No sé si en el futuro volveré a escribir un libro tan emocionante como La vida de H. Lo dudo mucho. Pero no emocionante mientras lo escribía (lo que a veces es síntoma de delirio, aunque algunos se lo tomen como un ataque de inspiración), sino después, por las cosas que me han dicho después, por las cosas que me han hecho ver en lo que había escrito y de las que no me había dado cuenta. Escribir es un parto: hay dolor e inconsciencia, miedo al comenzar, deseo de acabar y muy breves instantes de plenitud y confianza. El amor por la criatura viene más tarde, cuando descubres que no sabes del todo qué has hecho ni por qué lo hiciste; cuando descubres que el ser que salió de tu vientre y de tu alma (por lo general, de los dos sitios) crece por su cuenta, se hace diferente e inesperado y finalmente alcanza una cierta autónomía respecto de tu amor: adviertes que él también puede darlo a quien quiere, no solo a ti. Un libro es también una forma de prestar atención a los otros, que se revelan y desnudan su corazón cuando te ofrecen las emociones que creen que tú, como autor, les has dado.
A consecuencia de la novela, me preguntan a menudo por qué considero tan importante el momento en que los niños descubren la muerte. En realidad, me parece crucial, puesto que es el desvelamiento fundamental de la estructura de la vida, que ocurre además cuando no se tienen demasiados recursos para asimilar semejante faena. No es que los adultos tengan muchos más, pero no se sienten tan traicionados como los niños al descubrir que sus padres les han traído a un mundo en el que han de morir y no solo eso: además esos padres suelen carecer de respuestas comprensibles al enigma de por qué morimos (y vivimos). El niño se encuentra, pues, ante una revelación dolorosa, a la vez que huérfano: todo su mundo de protecciones, así como todo su mundo mágico, se viene abajo de una sola tacada. De las respuestas que obtenga de los demás, o de las que intuya o imagine va a depender en gran medida su manera de sentir y de encontrar su lugar en esta tierra. Entonces y luego.

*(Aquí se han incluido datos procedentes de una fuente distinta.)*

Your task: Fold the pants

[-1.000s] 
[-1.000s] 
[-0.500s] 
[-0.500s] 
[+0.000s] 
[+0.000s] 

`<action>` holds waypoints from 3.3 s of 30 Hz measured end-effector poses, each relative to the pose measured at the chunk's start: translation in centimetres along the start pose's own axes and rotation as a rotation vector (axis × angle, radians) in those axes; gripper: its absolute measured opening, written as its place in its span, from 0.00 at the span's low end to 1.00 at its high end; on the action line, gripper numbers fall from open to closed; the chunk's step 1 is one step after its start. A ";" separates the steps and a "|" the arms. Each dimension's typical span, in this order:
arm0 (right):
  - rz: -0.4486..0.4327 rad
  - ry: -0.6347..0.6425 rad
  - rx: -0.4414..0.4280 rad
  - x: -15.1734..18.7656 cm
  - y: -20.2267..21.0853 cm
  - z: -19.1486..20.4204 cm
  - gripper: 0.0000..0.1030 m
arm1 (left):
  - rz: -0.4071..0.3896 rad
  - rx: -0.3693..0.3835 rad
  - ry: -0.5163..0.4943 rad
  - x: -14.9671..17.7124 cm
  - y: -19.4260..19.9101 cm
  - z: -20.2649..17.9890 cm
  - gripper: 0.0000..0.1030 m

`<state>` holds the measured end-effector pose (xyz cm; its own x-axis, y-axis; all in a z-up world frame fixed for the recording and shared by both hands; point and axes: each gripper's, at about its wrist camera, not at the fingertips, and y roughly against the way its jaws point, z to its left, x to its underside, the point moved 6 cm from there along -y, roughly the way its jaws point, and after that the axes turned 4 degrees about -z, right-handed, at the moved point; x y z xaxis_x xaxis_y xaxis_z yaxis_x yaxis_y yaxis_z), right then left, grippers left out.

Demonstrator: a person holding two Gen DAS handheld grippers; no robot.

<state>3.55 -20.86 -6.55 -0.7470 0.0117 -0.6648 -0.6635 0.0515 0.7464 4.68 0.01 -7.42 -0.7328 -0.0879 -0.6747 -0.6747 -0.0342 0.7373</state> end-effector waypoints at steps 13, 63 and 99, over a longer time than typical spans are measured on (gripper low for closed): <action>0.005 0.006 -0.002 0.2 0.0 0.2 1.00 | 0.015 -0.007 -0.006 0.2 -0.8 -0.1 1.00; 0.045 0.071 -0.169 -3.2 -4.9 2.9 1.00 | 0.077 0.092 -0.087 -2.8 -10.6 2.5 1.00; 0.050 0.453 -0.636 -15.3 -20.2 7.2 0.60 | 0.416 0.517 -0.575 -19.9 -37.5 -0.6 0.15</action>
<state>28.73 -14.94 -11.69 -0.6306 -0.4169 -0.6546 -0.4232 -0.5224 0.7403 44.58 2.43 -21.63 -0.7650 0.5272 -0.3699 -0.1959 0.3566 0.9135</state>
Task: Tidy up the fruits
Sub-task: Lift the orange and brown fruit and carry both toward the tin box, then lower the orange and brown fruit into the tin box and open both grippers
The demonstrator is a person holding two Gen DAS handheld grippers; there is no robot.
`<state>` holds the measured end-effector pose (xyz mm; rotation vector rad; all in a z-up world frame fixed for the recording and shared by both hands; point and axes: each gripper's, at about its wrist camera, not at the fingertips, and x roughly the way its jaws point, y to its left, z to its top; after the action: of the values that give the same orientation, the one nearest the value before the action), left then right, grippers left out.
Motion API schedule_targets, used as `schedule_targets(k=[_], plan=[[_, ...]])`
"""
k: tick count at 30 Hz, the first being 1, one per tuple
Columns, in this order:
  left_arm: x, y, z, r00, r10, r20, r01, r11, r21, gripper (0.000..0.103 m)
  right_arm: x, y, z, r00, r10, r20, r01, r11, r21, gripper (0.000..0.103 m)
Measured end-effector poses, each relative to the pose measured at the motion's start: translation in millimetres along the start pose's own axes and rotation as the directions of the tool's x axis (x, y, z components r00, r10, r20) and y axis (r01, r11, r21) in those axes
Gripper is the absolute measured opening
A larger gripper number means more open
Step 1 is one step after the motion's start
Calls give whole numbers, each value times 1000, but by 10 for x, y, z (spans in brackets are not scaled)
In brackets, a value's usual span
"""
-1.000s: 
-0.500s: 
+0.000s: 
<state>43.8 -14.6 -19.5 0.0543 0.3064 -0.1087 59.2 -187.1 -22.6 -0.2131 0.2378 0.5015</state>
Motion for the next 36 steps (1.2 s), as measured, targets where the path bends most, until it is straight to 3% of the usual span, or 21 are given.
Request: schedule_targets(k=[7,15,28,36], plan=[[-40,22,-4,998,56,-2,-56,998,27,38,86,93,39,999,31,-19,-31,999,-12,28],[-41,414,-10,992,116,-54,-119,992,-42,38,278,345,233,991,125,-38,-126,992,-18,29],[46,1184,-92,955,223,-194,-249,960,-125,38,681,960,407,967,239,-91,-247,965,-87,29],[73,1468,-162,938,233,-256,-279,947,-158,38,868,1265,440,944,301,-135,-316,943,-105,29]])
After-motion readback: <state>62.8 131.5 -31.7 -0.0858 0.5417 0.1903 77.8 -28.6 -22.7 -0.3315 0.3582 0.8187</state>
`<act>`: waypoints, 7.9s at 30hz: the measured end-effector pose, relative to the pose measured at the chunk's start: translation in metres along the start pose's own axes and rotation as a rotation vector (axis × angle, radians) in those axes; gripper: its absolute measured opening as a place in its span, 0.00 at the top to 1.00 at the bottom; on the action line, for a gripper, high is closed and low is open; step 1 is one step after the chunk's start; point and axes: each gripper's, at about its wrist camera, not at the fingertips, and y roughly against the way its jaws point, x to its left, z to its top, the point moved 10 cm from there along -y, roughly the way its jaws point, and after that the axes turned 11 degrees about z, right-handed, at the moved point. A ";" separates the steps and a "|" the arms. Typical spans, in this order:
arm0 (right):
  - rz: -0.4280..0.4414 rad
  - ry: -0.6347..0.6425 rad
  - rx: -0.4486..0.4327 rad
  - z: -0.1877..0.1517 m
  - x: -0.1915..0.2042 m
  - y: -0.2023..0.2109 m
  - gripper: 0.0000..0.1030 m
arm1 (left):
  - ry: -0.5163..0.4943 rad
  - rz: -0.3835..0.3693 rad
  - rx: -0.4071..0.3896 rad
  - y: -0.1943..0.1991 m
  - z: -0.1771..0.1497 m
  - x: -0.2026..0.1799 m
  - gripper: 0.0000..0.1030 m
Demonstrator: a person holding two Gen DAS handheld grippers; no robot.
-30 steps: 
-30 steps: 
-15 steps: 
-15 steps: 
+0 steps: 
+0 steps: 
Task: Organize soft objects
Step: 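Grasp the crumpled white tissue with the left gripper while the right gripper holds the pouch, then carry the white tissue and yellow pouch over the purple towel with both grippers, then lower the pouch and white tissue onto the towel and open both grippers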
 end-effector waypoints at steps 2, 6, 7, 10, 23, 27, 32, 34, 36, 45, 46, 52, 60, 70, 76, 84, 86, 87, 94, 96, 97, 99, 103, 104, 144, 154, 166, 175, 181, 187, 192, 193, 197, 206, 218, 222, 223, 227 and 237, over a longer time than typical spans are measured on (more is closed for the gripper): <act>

He dejado en ese libro un buen pedazo del corazón y puede que de algo más. Y creo que, a pesar del holocausto de vísceras, el resultado ha salido mejor que bien. Me fijé en alguien -alguien pequeño- para escribirlo y al final parece que retraté a todos los de su alma. Y también pasó con los adultos que se cruzaron en el camino de la narración, que acabaron siendo todos nosotros. No uno por uno, claro, sino reflejados por la vida que vivimos. A veces necesitamos grandes espejos en el que mirarnos todos a la vez y no solo esos espejitos de baño, en los que solo se ven tus rictus disimulados y tus ojitos tristes y el tiempo que pasa.